# Data under study:
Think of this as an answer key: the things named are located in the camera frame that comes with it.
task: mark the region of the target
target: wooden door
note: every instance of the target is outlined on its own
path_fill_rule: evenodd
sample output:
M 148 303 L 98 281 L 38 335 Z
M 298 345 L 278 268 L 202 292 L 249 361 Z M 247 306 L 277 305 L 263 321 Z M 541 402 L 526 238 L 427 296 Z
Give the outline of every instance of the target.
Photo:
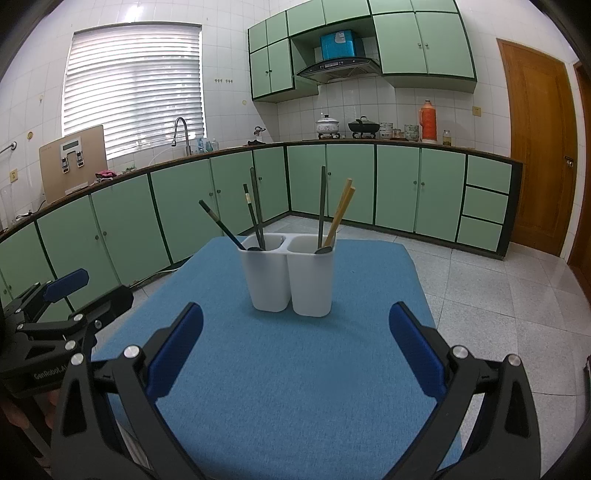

# Exercise:
Repeat the material verbatim. Do not carry over any picture.

# Output of the exercise:
Think of this as an answer key: the things named are located in the camera frame that comes with it.
task: mark the region of the target
target: wooden door
note: every instance of the target is outlined on its own
path_fill_rule: evenodd
sample output:
M 148 303 L 98 281 L 38 335 Z
M 298 345 L 278 268 L 202 292 L 249 361 Z M 247 306 L 277 305 L 263 321 Z M 541 402 L 526 238 L 427 296 Z
Give the outline of every instance of the target.
Photo:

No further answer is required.